Telemoses dimostrano una padronanza tecnica notevole, e propongono una sorta di viaggio nella psichedelia rock anni '70, costruendo una suite composta di due brani dal ritmo cinematico e dai testi ermetici e visionari, interpretati col giusto distacco dal solista, efficacemente supportato dalla classica formazione chitarra - basso - batteria: giovani, ma bravissimi.
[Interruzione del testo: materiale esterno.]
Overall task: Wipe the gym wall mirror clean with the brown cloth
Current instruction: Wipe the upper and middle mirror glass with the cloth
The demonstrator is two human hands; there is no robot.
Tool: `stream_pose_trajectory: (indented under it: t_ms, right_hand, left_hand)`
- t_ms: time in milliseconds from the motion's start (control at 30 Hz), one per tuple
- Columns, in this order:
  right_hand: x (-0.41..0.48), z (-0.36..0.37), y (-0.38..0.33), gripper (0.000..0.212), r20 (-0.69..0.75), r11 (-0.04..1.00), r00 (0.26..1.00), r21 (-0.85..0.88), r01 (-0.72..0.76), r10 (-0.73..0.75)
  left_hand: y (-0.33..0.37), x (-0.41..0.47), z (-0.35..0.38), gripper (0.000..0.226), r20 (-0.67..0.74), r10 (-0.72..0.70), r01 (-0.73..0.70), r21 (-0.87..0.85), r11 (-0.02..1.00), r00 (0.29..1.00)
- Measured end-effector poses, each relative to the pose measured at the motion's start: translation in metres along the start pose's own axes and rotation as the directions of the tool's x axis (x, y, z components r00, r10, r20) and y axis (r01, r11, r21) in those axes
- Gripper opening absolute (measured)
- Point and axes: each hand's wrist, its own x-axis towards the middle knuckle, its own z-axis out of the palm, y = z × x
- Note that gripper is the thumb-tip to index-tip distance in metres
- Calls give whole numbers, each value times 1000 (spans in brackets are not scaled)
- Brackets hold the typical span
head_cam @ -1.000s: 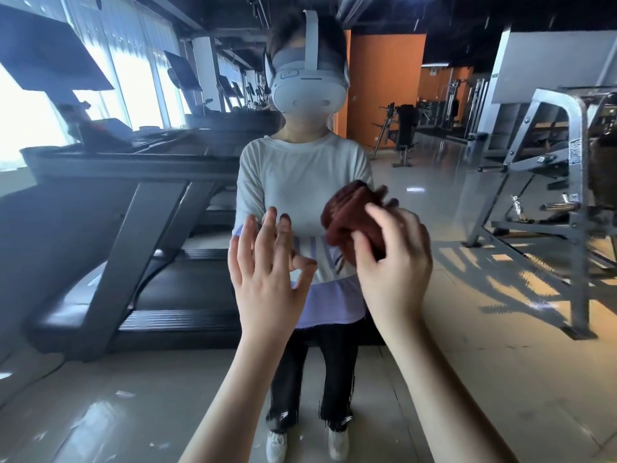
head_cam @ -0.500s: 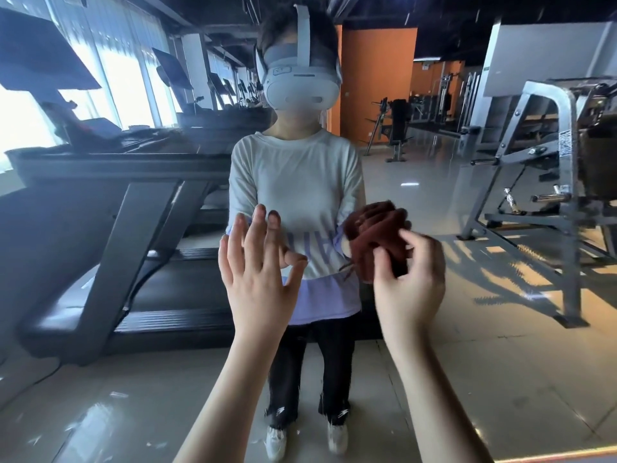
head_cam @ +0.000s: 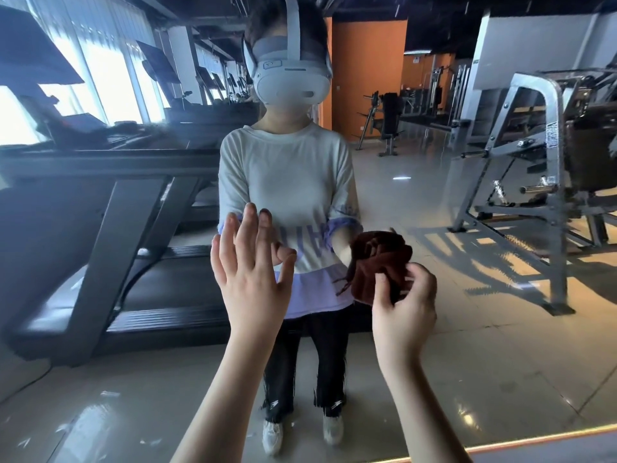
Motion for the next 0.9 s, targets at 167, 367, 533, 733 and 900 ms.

La giuria ha tributato il premio (500 euro, da spendere in musica presso Music Works, Legnano (MI), partner dell’evento) a Debora Anzini, ma tutti i giurati sono concordi nel riconoscere a tutti i giovani musicisti non solo entusiasmo e impegno, ma anche originalità e competenza. Durante le premiazioni, condotte dall'assessore alla cultura Ilaria Crespi, l'atmosfera cordiale e amichevole fra i cinque partecipanti ribadisce l'unicità dell'evento: non uno dei troppi talent show senza vero talento umano, dall'impianto esasperatamente competitivo, ma un'occasione per suonare dal vivo, davanti a un pubblico vicino, vibrante, che tributa applausi meritati e non pilotati dal copione televisivo. 

Un'occasione unica, rarissima, che, è promesso, avrà una seconda edizione il prossimo anno, grazie alla lungimiranza di Comuni aperti alle novità e alla disponibilità di animatori culturali come Jama Ferrario.